Just Transition taskforce

U.K. Offshore wind energy investment promises jobs, but the example of Scottish workers leads unions to protest

offshore wind Beothuk Installation Newfoundland.jpgOn March 7,  the government of the United Kingdom announced a new Offshore Wind Sector Deal  which aspires to provide 30% of the U.K.’s electricity by 2030 and, according to the article in The Guardian, also promises that  jobs in offshore wind will triple to 27,000 by 2030.  The detailed  government press release  further states that the deal will increase the number of women in the industry, continue efforts by educational institutions to develop a sector-wide curriculum to facilitate skills transfer, prompt new targets for apprenticeships, and create an “Offshore Energy Passport”, recognised outside of the UK, so that workers will be able “to work seamlessly across different offshore sectors.” Unite the union reacted with this statement , which included a warning that the Energy Passport “should not  be used to attack workers’ terms and conditions of employment, nor compromise health and safety regulations.”

In the same statement, Unite also called for a ‘level playing field’ for Scotland so that it can secure large-scale manufacturing contracts for its own offshore renewables sector.
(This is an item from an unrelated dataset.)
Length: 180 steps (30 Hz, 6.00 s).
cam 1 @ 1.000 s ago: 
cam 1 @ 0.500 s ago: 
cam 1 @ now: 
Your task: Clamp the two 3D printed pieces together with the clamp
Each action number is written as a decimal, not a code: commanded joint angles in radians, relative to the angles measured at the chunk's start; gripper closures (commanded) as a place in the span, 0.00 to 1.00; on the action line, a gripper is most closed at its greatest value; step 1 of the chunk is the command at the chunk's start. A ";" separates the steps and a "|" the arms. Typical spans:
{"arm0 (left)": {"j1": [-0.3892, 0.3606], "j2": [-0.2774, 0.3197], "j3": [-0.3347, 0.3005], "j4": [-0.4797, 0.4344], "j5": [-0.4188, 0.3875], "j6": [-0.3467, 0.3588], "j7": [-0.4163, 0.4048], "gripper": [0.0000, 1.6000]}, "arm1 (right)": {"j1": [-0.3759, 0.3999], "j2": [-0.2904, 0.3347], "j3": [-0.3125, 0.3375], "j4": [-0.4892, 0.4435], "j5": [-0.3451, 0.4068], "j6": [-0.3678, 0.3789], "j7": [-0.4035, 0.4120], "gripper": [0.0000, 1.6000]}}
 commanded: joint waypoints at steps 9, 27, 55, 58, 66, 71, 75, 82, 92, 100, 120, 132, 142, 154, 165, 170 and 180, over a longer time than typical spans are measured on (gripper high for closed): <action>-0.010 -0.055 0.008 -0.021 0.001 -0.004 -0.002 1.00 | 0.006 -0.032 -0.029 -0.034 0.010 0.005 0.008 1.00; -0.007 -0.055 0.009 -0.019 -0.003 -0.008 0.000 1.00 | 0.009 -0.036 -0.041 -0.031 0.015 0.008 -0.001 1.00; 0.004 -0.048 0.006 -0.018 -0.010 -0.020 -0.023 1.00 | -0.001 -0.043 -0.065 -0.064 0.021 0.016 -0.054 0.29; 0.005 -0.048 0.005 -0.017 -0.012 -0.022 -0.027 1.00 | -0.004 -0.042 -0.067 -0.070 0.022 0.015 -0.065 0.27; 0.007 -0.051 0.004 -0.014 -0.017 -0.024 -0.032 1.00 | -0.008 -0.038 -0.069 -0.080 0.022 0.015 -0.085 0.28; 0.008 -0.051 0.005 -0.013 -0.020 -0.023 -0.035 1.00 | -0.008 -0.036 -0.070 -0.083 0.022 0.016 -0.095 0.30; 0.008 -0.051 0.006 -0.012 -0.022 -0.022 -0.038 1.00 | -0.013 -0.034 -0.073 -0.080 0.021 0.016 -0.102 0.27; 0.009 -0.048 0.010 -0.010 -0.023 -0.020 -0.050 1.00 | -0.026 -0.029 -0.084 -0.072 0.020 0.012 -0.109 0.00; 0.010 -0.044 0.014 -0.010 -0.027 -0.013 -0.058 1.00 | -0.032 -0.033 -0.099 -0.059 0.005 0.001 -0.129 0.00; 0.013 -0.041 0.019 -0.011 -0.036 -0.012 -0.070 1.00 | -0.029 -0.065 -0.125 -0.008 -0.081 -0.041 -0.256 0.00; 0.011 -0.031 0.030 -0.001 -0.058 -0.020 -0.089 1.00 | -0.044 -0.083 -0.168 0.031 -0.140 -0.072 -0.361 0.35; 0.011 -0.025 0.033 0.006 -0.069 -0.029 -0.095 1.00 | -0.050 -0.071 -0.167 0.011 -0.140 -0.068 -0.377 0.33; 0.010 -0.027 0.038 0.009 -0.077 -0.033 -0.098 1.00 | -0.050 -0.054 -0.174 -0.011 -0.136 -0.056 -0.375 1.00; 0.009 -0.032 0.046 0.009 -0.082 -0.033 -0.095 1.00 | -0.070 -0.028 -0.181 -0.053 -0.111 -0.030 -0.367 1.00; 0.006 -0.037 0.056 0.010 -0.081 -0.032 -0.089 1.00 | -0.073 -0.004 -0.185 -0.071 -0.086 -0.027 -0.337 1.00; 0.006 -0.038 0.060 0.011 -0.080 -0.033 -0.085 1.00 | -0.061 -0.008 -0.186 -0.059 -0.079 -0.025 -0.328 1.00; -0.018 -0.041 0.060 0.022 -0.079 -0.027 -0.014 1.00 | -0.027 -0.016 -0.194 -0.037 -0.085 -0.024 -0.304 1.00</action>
The  concern follows the award of  £2.8 billion in contracts for turbine manufacture to companies in Spain, Belgium and the United Arab Emirates, rather than to the BiFab yards in Fife, Scotland. As reported in “Union fury as £2.8 billion wind turbine contract goes overseas”  in the Greener Jobs Alliance newsletter (March/April), the GMB and Unite unions are calling on the Scotland’s Prime Minister and the Scottish Parliament to intervene, stating: “The Scottish Government and the public have a stake in BiFab and with it our renewables manufacturing future. We owe it to our communities to tackle the spaghetti bowl of vested interest groups that’s dominating our renewables sector and to fight for Scotland’s share’.